Wednesday, January 11, 2023

Mary Woodburn Greeley, Hand Weaver


Library of Congress
Mary Woodburn Greeley (1788-1855)
probably taken in the early 1850s, from a scratched 
daguerreotype produced by Mathew Brady's studio

Matthew Brady (1823-1896) had a goal of photographing every famous person in the United States and apparently the mother of the famous newspaperman Horace Greeley qualified for his portfolio.

Horace Greeley (1811-1872) by Brady Studios 
This woman was remembered fondly by son Hod, 
who left a record of her life giving us some insight 
into woman's work in early 19th-century New England.

Horace's birthplace (the one & a half story cottage) in Amherst, 
New Hampshire still stands.

His father Zaccheus Greeley owned this place at a high point in his career as a yeoman farmer. Zaccheus could not make a go of this farm or any of the others he rented as he moved the family west. It's a common tale of early New Englanders fighting rocky soil in hilly terrain, a cold climate and an erratic economy. 

According to her son, Mary the young mother (she eventually had seven children) added to the family income with spinning and weaving work. His autobiography tells us that she manufactured cotton, wool and linen goods at home to sell to local textile enterprises.

New York Public Library Collection
Working much like this hand weaver 100 years later.

Mary was put out of her home work by industrialization. Mechanized textile mills that developed in
Greeley's youth in the teens could produce cloth cheaper and more efficiently with a less-skilled labor force. There was no longer a market for hand production at home.

Unmarried young women with no child care needs
found work in the new mills, here winding bobbins for the machines.

The Greeleys lost the farm and moved to western Vermont when he was about ten. Horace recalled:
“We had been farmers of the poorer class in New Hampshire; we took rank with the day-laborers in Vermont.” 
The account of Mary's textile work in the teens is a small glimpse of pre-industrial New England and women's work.

In an 1810 report to Congress Albert Gallatin estimated, "Every second [New Hampshire] house, at least has a loom for weaving linen, cotton, and coarse wool cloths, which is almost wholly done by women." Elizabeth Hitz also calculates half of New Hampshire's families had a loom in the home, based on the 1810 census. (In Maryland one family in twelve had a loom according to her book A Technical and Business Revolution: American Woolens to 1832.) We often assume the spinning and weaving went to clothe families but many of those women, like Mary Greeley were professional textile producers.

We know much more about the difficult transition from home production to industry in England where many of the skilled home workers seem to have been male, perhaps an important difference in handling that transition. 

The legendary and imaginary leader of the Luddites
 Ned Ludd dressed as a woman

In England weavers conducted violent protests after being put out of work by mechanized looms.
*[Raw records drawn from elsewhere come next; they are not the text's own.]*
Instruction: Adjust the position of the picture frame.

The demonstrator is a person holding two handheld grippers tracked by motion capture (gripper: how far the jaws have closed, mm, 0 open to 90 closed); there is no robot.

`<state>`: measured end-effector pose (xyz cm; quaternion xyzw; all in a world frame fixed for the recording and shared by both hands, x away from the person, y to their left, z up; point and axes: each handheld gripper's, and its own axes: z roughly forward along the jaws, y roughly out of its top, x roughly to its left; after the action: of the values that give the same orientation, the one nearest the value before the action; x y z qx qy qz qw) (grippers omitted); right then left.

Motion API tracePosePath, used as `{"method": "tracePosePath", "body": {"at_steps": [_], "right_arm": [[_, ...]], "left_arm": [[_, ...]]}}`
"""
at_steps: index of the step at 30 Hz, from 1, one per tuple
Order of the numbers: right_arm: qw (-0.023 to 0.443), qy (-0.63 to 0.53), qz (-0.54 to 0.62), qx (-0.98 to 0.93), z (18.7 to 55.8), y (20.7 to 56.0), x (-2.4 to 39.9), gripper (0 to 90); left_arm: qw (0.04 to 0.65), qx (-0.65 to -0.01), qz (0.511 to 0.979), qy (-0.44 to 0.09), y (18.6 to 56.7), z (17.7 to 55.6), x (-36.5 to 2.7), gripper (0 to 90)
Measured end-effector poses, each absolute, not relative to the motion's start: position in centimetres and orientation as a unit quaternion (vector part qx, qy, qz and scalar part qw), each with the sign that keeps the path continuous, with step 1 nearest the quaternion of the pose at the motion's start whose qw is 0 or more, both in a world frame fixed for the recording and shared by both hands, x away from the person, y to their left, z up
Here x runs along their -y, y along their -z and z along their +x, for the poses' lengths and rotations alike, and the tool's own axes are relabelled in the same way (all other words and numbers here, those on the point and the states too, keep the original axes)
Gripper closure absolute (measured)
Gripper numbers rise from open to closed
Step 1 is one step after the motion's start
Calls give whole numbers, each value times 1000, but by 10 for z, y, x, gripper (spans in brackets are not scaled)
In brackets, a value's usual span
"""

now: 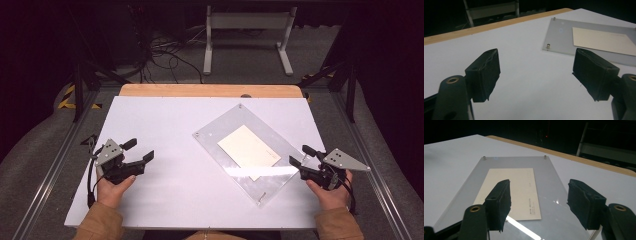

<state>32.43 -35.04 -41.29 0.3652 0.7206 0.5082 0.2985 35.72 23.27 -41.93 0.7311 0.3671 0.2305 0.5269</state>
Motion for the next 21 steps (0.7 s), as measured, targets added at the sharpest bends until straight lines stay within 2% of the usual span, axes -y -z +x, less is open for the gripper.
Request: {"method": "tracePosePath", "body": {"at_steps": [13,21], "right_arm": [[272,-510,358,-733,310,406,335,352],[274,-499,380,-730,308,407,338,368]], "left_arm": [[525,-341,749,-218,414,361,-213,234],[509,-362,754,-204,413,373,-194,269]]}}
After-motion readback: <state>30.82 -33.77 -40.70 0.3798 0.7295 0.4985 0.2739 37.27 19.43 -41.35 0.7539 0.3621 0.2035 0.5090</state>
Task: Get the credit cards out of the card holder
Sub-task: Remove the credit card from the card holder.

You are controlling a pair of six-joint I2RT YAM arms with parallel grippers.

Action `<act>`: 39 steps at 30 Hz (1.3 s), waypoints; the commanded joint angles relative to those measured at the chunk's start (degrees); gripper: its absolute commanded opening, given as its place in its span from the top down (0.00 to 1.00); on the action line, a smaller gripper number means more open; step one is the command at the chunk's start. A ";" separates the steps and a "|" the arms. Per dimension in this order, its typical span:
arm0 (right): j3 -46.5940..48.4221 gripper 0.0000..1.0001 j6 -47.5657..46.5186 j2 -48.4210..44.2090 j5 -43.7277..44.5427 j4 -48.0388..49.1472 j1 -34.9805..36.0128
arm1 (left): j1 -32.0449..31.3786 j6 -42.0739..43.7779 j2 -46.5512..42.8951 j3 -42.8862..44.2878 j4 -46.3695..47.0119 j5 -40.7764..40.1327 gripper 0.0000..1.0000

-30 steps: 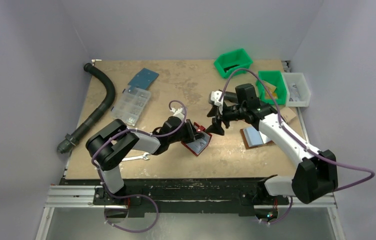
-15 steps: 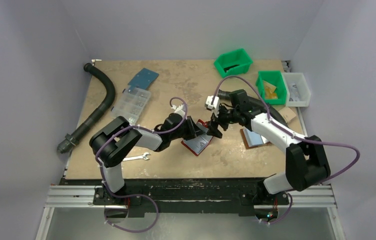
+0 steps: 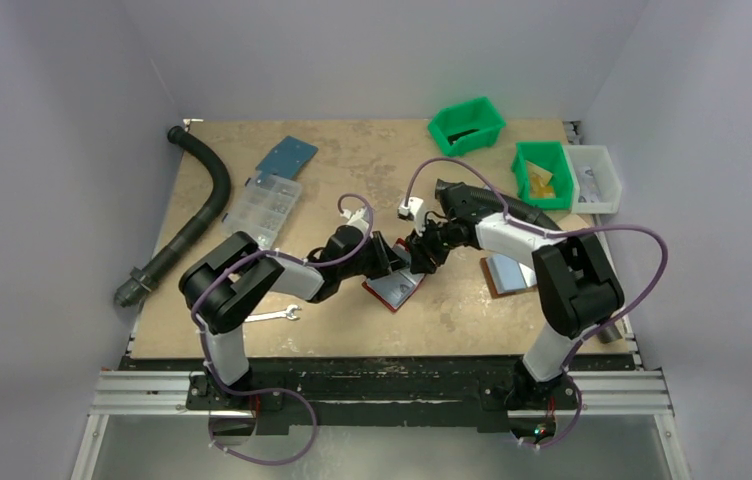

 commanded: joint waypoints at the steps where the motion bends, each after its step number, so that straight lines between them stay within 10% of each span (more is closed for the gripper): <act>1: 3.96 0.62 3.48 1.56 -1.55 -1.54 0.11 | 0.55 1.25 -4.63 -1.22 1.40 -1.01 0.85; 8: 3.50 1.00 10.53 1.31 -8.00 0.77 -1.27 | 0.54 5.22 -18.31 -6.97 -7.81 -7.56 0.80; 19: -16.07 0.97 54.96 0.39 -17.61 36.92 -9.37 | 0.47 -1.88 -39.35 -24.33 -8.14 -10.33 0.58; 30: -5.14 0.60 36.27 -1.25 -8.44 20.05 -9.48 | -0.13 -3.39 -30.16 -21.86 0.72 -8.51 0.56; 39: -2.78 0.55 22.30 -8.01 1.17 16.40 -8.97 | -1.97 -4.11 -22.29 -17.48 3.25 -8.09 0.62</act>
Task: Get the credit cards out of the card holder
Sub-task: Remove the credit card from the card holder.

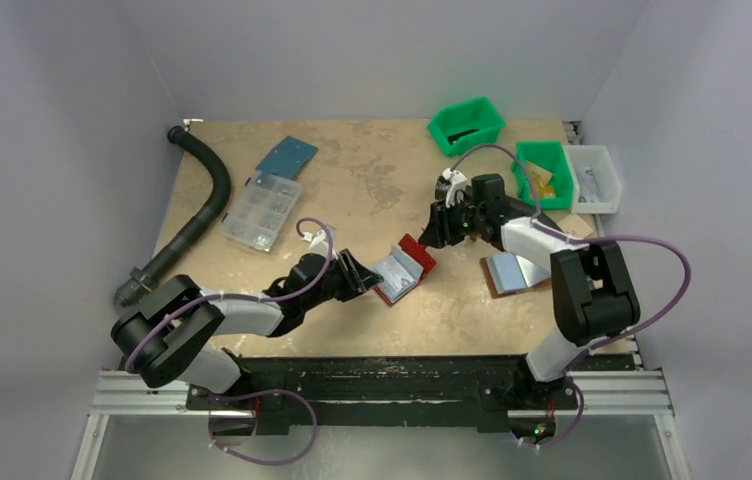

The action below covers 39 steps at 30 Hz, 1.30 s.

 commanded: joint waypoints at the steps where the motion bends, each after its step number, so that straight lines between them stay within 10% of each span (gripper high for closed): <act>1: 2.02 0.55 -11.59 -7.76 5.49 -2.04 0.92 | -1.51 -0.34 1.62 3.79 3.62 -0.06 0.63; 5: 4.19 0.55 -22.76 -15.15 6.54 -7.11 5.40 | -2.76 1.40 2.96 7.37 -2.75 -1.97 0.63; 12: 8.77 0.73 -42.48 -15.15 -20.62 -27.43 13.08 | -3.01 4.35 7.74 12.64 -5.81 -1.50 0.68; 21: 7.97 1.00 -40.56 -8.96 -11.49 -25.31 16.44 | -2.96 3.32 3.75 8.58 -6.50 -7.25 0.69; 39: 6.31 0.91 -23.96 -2.42 21.06 -9.05 21.00 | -2.92 2.26 -5.04 -1.04 -1.73 -9.31 0.67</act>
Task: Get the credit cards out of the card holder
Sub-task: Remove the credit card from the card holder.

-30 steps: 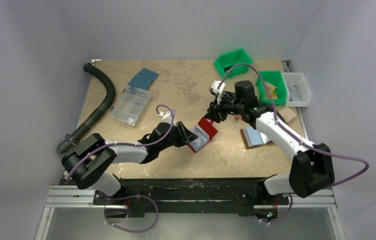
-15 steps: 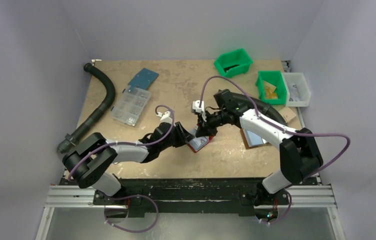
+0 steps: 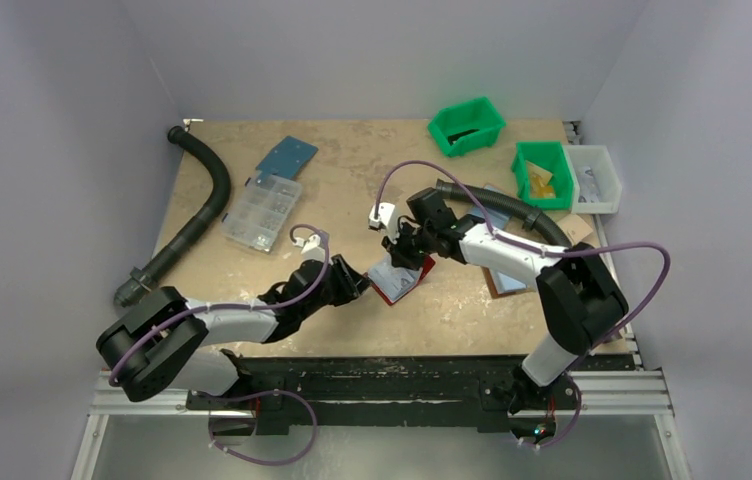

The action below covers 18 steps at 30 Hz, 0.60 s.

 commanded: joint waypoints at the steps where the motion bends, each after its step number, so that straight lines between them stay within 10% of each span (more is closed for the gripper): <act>1: -0.44 0.88 6.20 -0.57 8.44 7.00 -1.06 | -0.10 -0.24 0.30 -0.76 8.08 1.44 0.67; 18: 4.01 0.71 10.99 9.78 -12.59 -0.90 -10.67 | -0.14 -2.68 9.28 1.70 17.30 6.10 0.62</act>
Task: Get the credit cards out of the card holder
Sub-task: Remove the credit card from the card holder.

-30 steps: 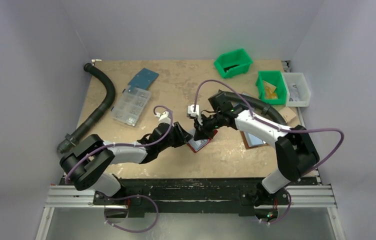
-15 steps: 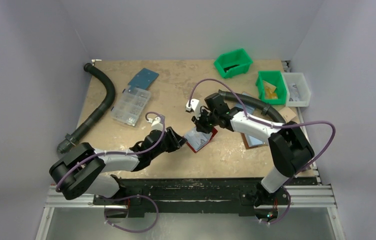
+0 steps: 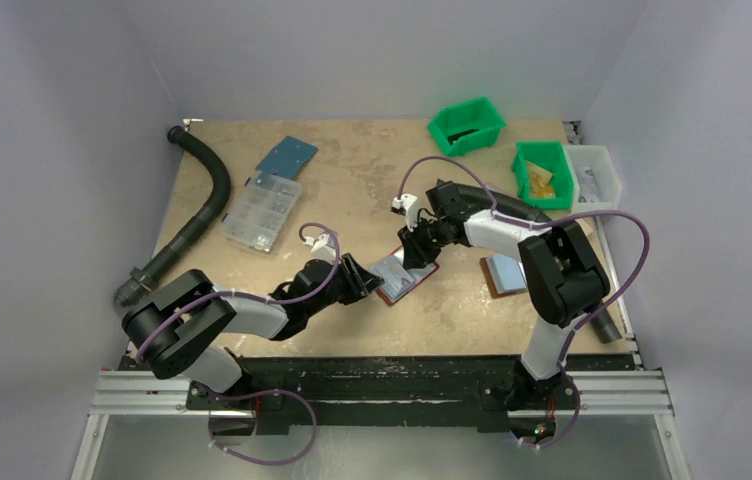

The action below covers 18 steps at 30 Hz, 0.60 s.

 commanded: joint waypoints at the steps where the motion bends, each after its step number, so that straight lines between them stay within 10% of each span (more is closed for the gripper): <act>1: 2.81 0.71 2.34 1.26 -8.87 -1.61 -1.71 | -0.11 -1.00 1.26 2.17 4.55 1.02 0.62; 18: 4.41 0.81 3.84 6.62 -12.03 -3.99 -3.23 | -0.11 -3.02 2.97 3.22 7.44 0.56 0.64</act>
We hear of the Luddites who wrecked machinery in raids beginning the year of Horace's birth in 1811. "Machine breaking" was made a capital crime and protesters were hung. Legend has it the male raiders often dressed like women. In the United States where women appear to have been the home weavers there was no Luddite protest. Families like the Greeleys who lost an important part of their income followed Horace's later advice to "Go West."

Horace's New Hampshire memories also include references to a social event his mother attended. Rather than bringing their plain or fancy sewing the "matrons" brought spinning wheels small enough to carry under their arms.